Wednesday, February 6
2:50 PM - 3:30 PM
Room 101/102

HDFS has several strengths: horizontally scale its IO bandwidth and scale its storage to petabytes of storage. Further, it provides very low latency metadata operations and scales to over 60K concurrent clients. Hadoop 3.0 recently added Erasure Coding. One of HDFS’s limitations is scaling a number of files and blocks in the system. We describe a radical change to Hadoop’s storage infrastructure with the upcoming Ozone technology. It allows Hadoop to scale to tens of billions of files and blocks and, in the future, to every larger number of smaller objects. Ozone fundamentally separates the namespace layer and the block layer allowing new namespace layers to be added in the future. Further, the use of RAFT protocol has allowed the storage layer to be self-consistent. We show how this technology helps a Hadoop user and also what it means for evolving HDFS in the future.
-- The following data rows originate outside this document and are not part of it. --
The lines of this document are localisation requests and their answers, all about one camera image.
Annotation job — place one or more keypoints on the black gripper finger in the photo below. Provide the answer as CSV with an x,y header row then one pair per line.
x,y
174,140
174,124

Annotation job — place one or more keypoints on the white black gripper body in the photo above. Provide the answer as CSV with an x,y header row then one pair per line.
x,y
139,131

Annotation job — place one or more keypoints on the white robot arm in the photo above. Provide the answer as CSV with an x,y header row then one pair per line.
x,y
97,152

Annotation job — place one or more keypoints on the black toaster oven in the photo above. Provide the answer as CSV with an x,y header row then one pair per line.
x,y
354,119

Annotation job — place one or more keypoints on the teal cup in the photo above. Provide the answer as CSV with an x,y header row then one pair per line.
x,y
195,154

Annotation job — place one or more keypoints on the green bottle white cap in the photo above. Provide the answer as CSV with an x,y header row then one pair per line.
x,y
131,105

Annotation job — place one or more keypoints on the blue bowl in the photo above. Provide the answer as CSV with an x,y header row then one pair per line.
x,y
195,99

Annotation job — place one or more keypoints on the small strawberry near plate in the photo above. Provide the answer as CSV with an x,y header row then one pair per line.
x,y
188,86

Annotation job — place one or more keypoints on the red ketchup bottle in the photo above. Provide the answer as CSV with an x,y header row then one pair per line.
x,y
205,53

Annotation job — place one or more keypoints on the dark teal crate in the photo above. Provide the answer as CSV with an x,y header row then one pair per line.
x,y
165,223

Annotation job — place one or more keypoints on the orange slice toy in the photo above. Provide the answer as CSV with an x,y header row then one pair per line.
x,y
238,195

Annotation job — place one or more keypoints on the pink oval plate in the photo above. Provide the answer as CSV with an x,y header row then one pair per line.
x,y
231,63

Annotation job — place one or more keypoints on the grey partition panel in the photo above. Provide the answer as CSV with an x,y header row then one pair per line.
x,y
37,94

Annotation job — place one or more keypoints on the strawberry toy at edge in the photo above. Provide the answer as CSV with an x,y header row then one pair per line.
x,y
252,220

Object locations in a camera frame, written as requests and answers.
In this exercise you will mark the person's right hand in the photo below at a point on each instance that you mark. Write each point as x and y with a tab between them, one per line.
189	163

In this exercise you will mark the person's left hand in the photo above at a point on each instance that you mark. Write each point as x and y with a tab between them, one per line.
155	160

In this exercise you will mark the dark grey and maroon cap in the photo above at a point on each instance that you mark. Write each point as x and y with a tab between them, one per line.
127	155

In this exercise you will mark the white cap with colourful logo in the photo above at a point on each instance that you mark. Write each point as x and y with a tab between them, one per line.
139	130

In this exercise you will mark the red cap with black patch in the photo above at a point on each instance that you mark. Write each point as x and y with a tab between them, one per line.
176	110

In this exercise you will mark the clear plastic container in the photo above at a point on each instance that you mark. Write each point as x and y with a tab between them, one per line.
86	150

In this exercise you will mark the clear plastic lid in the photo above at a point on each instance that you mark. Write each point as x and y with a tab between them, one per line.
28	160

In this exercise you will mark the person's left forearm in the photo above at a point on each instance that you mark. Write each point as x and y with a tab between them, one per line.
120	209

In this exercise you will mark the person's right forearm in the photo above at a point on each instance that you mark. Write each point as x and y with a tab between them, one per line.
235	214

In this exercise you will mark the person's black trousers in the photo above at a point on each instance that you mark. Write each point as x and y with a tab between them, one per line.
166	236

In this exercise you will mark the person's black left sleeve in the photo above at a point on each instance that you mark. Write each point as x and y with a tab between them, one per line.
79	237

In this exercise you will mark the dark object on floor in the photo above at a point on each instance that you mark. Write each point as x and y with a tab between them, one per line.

We will also cover the technical details of Ozone.


Sanjay Radia
Chief Architect, Founder
Sanjay is founder and chief architect at Hortonworks, and an Apache Hadoop committer and member of the Apache Hadoop PMC. Prior to co-founding Hortonworks, Sanjay was the chief architect of core-Hadoop at Yahoo and part of the team that created Hadoop. In Hadoop he has contributed to several areas including HDFS, MapReduce schedulers, Yarn's design, high availability, compatibility, etc. He has also held senior engineering positions at Sun Microsystems and INRIA, where he developed software for distributed systems and grid/utility computing infrastructures. Sanjay has a PhD in Computer Science from the University of Waterloo in Canada.